● YOUR GOAL: Transcribe nothing except the lines below that run from the one with "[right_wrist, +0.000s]" to the one with "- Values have", ends included, and do not copy any picture.

(Beginning of MATERIAL FOR THIS EXERCISE)

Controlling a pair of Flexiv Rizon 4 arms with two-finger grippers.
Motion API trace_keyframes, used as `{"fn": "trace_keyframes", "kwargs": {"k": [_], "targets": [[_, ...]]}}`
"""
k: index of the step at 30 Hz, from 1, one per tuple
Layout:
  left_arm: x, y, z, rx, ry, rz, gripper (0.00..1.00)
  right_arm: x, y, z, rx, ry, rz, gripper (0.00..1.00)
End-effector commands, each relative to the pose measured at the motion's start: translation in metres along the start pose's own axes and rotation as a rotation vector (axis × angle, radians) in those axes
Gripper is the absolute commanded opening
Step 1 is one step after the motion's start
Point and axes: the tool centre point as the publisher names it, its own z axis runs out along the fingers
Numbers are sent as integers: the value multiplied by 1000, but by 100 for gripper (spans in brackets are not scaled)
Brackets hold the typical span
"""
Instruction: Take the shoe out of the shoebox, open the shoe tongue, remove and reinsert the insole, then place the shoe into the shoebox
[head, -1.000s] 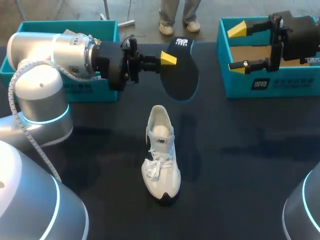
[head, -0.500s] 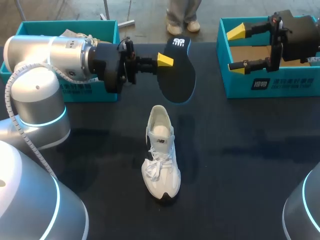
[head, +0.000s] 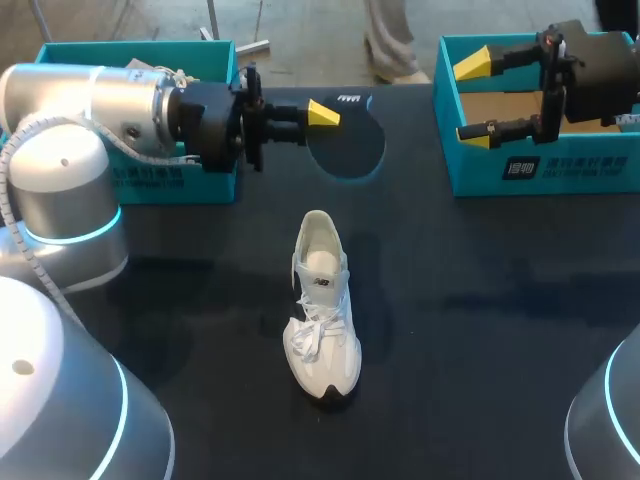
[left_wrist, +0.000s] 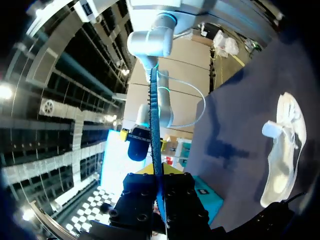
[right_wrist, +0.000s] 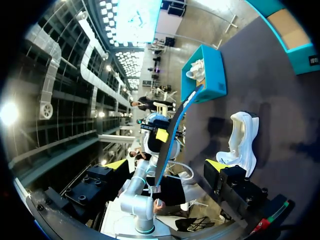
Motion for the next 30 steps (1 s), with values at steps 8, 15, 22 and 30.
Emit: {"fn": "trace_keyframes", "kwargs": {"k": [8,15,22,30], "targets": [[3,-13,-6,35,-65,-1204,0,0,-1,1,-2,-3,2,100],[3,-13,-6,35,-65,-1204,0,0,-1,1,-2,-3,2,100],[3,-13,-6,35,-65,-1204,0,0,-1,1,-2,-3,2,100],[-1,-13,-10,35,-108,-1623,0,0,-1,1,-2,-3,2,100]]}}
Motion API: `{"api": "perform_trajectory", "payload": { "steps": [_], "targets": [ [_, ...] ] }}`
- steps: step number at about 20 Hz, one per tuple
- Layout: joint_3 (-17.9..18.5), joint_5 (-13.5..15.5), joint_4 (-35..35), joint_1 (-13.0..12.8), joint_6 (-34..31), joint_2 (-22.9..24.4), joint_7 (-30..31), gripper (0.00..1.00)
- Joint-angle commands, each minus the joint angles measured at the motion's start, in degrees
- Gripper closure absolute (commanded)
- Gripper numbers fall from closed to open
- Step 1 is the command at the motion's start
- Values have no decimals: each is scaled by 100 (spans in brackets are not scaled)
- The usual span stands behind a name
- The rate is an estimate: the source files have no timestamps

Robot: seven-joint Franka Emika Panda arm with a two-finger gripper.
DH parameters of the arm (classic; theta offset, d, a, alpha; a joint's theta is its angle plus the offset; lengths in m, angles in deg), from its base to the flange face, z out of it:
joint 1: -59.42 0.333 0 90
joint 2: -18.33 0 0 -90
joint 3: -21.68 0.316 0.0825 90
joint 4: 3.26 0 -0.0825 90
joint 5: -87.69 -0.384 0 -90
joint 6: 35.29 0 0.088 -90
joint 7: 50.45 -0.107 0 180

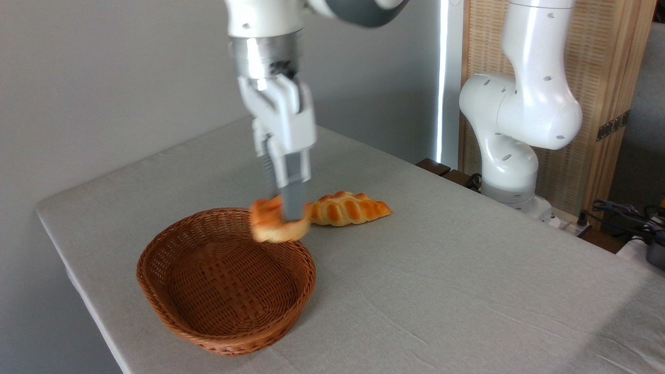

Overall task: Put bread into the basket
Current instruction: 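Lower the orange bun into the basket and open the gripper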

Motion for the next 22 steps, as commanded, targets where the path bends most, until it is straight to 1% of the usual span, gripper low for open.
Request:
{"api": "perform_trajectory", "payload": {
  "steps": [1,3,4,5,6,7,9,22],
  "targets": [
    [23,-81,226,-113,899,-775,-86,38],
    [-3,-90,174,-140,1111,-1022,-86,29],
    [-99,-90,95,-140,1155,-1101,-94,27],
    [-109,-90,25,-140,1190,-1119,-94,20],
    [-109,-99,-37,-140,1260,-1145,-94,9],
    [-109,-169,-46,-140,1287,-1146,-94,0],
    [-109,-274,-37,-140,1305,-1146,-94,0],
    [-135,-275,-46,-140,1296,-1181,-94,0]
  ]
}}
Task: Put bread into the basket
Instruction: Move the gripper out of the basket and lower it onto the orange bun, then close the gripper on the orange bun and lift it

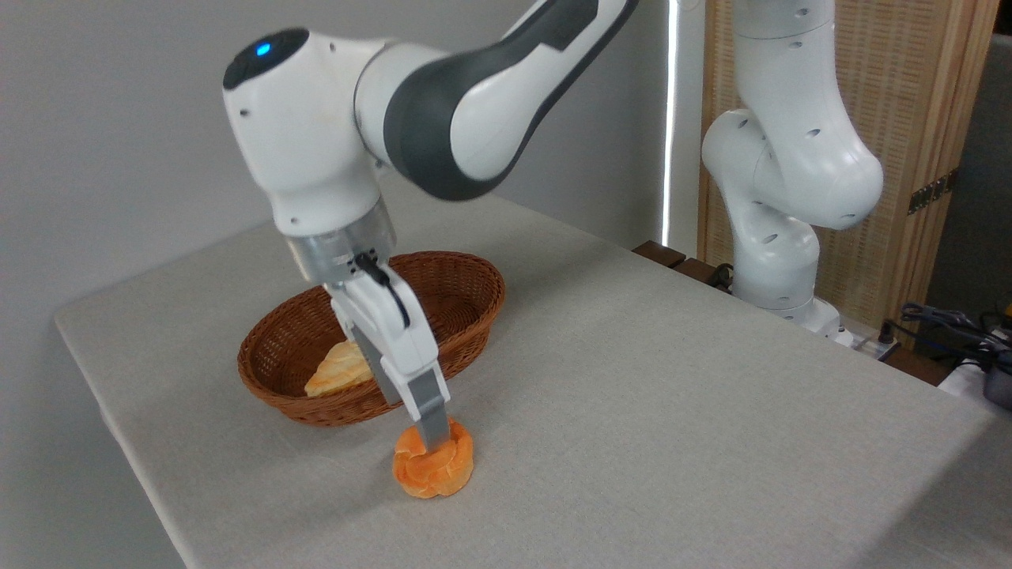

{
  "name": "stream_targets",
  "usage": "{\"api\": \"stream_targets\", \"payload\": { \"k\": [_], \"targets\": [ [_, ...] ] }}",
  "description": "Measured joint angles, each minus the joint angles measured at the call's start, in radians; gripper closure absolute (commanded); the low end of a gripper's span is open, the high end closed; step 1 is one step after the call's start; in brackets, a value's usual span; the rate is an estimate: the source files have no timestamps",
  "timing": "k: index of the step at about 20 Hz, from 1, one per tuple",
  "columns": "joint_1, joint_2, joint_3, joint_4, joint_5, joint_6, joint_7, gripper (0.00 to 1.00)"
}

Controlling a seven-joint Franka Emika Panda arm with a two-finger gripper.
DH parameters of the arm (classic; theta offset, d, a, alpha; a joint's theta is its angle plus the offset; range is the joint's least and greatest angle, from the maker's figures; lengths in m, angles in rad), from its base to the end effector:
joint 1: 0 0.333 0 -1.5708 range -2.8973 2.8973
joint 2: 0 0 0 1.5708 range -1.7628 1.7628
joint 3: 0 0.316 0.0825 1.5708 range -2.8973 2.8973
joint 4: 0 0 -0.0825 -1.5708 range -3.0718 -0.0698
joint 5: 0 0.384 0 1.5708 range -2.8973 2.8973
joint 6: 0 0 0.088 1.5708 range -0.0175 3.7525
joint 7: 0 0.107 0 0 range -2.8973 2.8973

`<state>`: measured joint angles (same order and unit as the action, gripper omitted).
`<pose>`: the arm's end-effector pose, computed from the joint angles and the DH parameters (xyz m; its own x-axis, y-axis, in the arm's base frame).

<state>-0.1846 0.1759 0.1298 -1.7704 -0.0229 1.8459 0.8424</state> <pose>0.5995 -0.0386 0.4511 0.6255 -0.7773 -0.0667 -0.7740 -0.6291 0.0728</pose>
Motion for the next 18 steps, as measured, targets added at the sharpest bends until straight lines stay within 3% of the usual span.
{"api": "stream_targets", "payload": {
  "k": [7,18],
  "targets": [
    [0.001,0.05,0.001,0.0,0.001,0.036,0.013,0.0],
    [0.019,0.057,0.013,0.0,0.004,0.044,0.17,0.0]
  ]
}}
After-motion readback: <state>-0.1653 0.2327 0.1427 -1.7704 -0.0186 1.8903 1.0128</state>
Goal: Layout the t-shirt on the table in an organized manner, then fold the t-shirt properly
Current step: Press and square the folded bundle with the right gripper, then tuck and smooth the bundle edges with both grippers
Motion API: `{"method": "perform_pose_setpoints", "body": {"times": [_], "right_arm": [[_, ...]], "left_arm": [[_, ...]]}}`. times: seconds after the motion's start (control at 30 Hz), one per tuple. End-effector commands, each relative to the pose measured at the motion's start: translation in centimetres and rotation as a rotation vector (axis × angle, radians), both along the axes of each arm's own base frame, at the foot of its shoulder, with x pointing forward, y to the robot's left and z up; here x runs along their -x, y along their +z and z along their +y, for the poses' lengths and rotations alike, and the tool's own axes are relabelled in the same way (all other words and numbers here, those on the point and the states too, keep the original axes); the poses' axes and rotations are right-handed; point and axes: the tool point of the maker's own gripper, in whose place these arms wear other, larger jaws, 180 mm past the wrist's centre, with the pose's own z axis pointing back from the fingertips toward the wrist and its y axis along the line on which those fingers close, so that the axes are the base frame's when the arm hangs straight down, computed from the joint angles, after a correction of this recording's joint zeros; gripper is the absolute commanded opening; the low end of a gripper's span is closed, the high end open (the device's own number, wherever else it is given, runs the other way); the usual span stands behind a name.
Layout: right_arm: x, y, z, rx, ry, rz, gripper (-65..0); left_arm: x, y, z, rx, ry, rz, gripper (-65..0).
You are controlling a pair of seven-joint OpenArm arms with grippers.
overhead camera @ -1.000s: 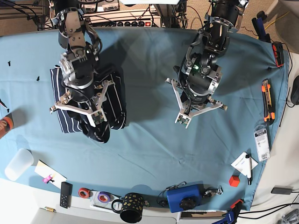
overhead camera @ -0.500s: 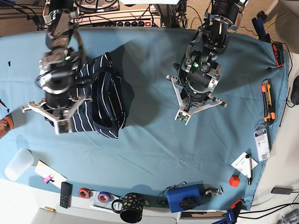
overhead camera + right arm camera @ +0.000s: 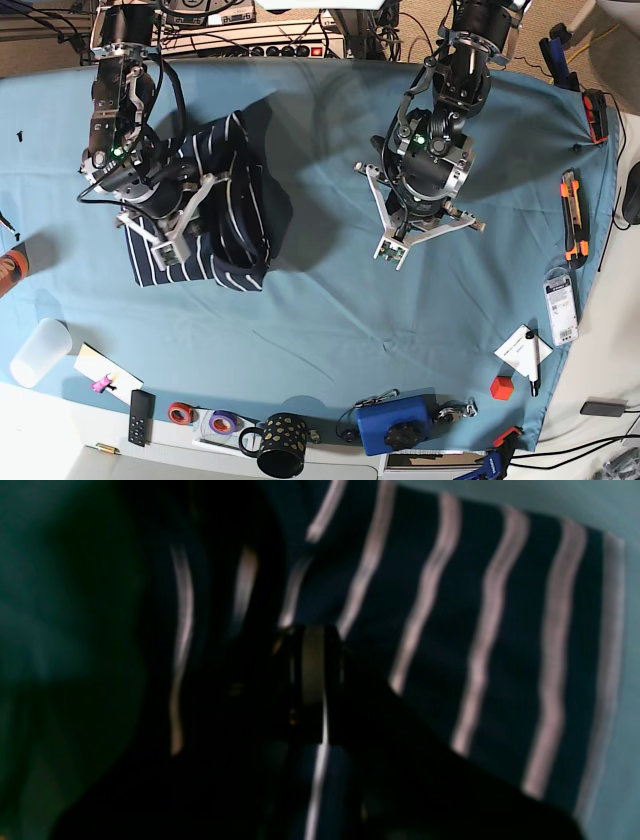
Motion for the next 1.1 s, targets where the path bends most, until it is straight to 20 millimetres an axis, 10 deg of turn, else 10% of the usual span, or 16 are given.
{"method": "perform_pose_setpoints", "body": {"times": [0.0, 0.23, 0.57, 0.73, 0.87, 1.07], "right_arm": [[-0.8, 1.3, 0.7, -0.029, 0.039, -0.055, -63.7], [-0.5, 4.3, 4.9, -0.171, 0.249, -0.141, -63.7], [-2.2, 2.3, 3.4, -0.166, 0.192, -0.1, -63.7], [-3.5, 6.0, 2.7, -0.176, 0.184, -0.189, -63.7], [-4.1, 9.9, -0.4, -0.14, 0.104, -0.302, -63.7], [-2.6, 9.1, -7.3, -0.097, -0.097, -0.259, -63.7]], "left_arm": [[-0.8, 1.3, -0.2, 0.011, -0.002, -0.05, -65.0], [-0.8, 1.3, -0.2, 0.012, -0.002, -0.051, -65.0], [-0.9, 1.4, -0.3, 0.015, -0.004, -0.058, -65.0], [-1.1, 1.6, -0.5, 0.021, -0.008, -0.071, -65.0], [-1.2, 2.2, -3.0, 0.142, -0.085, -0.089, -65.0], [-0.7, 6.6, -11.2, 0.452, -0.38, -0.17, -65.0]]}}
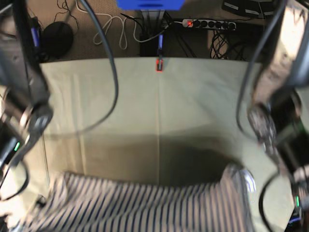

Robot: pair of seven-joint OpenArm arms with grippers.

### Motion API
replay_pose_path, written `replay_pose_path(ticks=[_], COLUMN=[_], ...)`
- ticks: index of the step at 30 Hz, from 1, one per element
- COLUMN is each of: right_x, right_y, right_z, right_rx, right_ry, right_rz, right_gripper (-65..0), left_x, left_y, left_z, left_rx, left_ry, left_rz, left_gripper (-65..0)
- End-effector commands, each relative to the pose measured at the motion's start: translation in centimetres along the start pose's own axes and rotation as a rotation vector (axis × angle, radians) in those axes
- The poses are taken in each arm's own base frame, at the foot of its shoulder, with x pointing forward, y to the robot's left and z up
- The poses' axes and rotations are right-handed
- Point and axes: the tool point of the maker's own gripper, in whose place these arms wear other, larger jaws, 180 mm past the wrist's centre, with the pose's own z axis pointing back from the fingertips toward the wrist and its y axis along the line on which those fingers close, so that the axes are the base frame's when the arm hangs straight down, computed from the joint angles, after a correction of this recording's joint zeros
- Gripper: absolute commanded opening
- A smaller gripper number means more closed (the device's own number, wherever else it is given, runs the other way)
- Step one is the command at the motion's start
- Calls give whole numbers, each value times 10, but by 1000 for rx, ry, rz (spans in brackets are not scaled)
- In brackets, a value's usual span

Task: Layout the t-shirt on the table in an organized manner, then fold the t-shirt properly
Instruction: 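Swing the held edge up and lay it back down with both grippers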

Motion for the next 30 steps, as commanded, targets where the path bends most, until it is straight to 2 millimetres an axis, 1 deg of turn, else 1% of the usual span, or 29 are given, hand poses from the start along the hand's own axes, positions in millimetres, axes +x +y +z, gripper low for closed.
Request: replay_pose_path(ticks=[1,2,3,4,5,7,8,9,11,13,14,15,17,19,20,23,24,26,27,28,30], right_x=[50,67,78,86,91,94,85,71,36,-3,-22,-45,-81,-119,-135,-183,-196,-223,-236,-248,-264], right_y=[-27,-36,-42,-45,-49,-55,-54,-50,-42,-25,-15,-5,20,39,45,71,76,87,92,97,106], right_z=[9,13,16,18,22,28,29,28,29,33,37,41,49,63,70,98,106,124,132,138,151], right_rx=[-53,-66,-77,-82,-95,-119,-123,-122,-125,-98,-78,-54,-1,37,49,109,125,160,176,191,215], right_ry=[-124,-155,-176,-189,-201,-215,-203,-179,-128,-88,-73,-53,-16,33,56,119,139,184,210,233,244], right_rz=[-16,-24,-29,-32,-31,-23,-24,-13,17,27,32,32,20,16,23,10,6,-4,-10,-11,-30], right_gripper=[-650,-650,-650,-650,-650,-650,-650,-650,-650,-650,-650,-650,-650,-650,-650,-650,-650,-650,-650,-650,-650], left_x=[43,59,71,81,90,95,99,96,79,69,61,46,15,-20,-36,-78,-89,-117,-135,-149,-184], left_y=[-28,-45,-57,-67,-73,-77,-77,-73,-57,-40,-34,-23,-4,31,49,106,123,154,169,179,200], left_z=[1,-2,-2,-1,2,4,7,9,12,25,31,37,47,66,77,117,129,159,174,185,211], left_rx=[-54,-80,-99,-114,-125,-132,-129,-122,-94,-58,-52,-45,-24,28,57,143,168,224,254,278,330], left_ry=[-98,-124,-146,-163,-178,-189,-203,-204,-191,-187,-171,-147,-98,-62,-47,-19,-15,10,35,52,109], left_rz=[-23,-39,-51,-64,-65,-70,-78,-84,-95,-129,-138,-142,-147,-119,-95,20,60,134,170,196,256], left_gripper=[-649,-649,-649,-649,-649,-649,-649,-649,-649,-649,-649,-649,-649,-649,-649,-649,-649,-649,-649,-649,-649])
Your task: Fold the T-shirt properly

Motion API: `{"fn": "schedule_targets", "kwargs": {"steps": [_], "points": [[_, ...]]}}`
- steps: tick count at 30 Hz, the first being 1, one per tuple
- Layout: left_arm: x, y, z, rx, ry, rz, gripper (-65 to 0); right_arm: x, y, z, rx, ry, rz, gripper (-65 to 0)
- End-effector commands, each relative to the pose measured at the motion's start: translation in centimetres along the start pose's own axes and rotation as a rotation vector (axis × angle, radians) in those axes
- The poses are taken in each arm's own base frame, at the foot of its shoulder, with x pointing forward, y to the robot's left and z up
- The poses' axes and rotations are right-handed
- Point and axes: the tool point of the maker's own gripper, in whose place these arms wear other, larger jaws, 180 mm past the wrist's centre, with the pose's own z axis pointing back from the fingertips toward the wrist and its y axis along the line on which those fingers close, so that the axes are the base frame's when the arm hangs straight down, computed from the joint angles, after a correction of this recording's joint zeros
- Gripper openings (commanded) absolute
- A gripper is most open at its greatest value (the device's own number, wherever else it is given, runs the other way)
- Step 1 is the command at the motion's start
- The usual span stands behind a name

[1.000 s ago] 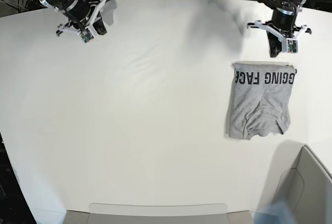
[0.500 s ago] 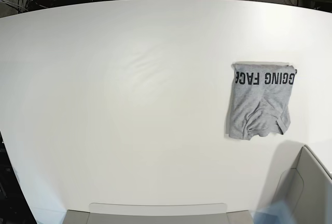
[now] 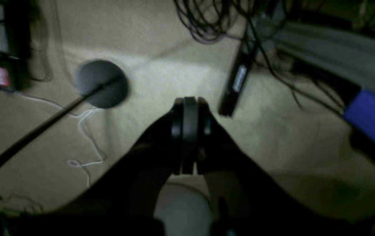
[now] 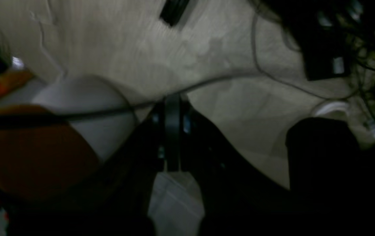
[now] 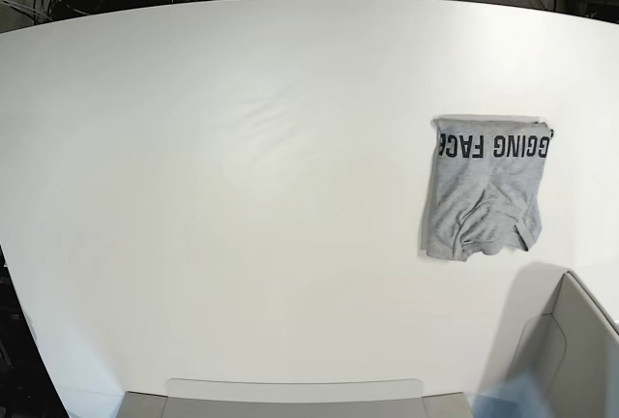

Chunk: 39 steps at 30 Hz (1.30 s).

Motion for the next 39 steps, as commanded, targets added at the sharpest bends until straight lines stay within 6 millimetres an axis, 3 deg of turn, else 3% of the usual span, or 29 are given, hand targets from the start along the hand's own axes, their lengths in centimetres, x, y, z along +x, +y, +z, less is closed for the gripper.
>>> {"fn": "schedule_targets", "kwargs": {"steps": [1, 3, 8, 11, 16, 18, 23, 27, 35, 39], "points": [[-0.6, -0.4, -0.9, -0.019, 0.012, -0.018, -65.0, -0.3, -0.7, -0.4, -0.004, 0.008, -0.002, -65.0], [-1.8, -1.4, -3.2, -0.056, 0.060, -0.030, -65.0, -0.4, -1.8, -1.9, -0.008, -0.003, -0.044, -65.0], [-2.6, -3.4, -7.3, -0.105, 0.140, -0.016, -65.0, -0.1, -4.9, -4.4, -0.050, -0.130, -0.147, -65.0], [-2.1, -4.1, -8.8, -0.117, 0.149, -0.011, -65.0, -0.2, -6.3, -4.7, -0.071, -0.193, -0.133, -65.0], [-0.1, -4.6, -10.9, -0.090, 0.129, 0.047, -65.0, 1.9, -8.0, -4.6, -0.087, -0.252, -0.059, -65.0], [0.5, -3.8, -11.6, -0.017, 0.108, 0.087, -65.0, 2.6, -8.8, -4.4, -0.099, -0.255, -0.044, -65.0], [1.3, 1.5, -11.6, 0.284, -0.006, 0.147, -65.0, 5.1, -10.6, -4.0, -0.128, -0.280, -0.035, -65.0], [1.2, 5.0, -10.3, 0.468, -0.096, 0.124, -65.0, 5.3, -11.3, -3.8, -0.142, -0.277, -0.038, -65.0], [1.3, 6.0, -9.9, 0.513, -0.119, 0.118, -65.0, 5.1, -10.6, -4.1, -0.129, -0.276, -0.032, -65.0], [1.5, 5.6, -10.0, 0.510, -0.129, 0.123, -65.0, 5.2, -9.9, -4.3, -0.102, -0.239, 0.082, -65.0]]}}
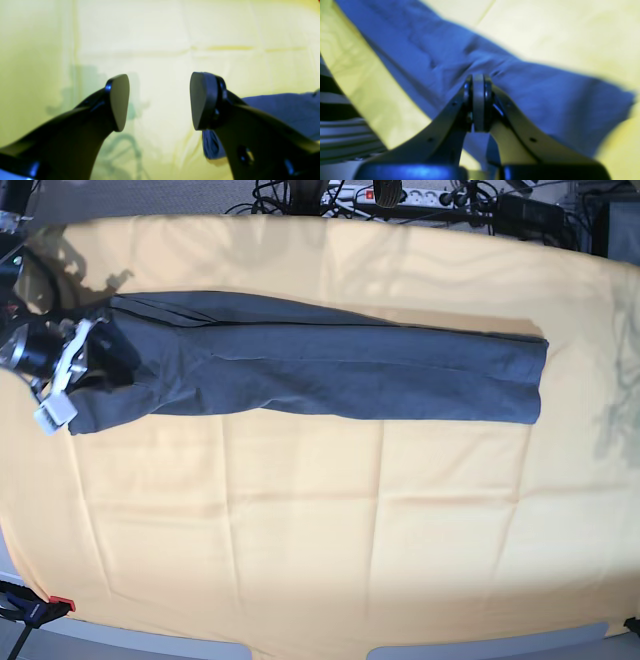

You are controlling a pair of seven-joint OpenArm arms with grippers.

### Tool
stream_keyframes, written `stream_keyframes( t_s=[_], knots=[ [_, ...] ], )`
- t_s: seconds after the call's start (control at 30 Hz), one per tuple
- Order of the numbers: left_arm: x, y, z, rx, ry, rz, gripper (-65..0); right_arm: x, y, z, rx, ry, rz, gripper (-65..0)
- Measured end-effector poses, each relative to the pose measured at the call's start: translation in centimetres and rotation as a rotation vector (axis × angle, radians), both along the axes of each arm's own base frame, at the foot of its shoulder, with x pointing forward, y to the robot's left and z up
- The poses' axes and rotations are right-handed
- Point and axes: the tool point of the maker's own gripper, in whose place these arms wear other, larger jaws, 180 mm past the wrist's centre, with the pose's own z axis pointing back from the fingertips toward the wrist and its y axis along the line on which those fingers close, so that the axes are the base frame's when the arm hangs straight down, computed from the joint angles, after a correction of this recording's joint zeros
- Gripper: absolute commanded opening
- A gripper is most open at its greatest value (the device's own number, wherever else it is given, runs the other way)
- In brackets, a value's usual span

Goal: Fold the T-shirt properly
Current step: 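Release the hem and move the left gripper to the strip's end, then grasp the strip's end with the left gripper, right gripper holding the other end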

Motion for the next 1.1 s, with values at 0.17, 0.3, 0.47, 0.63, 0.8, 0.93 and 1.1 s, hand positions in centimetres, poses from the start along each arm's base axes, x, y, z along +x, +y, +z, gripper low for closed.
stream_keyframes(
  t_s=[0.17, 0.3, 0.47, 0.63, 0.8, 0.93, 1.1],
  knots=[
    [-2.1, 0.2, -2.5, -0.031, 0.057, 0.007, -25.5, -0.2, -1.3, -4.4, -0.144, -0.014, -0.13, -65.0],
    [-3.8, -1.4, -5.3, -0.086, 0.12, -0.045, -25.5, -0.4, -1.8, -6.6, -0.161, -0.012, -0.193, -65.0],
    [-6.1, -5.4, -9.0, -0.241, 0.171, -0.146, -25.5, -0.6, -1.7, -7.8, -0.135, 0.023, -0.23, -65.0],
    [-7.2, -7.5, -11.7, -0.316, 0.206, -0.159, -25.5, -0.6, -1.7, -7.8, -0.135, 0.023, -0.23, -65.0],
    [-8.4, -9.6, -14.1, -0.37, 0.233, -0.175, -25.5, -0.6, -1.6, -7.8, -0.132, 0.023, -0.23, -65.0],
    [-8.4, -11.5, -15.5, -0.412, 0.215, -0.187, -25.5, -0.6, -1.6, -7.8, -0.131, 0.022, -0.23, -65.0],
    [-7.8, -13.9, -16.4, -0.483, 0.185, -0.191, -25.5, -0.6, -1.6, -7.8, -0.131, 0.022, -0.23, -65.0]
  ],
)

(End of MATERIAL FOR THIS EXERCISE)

● RESULT:
[right_wrist, +0.000s] 
Motion for the next 30 steps (1 s), with values at steps 8, 15, 22 and 30.
Emit: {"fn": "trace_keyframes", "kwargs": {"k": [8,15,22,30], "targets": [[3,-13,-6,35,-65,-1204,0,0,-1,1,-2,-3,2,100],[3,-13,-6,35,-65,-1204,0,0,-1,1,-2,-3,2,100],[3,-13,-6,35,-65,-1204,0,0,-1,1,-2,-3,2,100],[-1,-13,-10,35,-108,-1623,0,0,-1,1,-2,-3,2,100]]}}
Motion API: `{"api": "perform_trajectory", "payload": { "steps": [_], "targets": [ [_, ...] ] }}`
- steps: step number at about 20 Hz, one per tuple
- Layout: joint_3 (-17.9..18.5), joint_5 (-13.5..15.5), joint_4 (-35..35), joint_1 (-13.0..12.8), joint_6 (-34..31), joint_2 (-22.9..24.4), joint_7 (-30..31), gripper (0.00..1.00)
- Joint-angle commands, each minus the joint angles measured at the motion's start, in degrees
- Gripper closure absolute (commanded)
- Gripper numbers fall from closed to open
- Step 1 is the command at the motion's start
- Values have no decimals: each is scaled by 100 (spans in brackets are not scaled)

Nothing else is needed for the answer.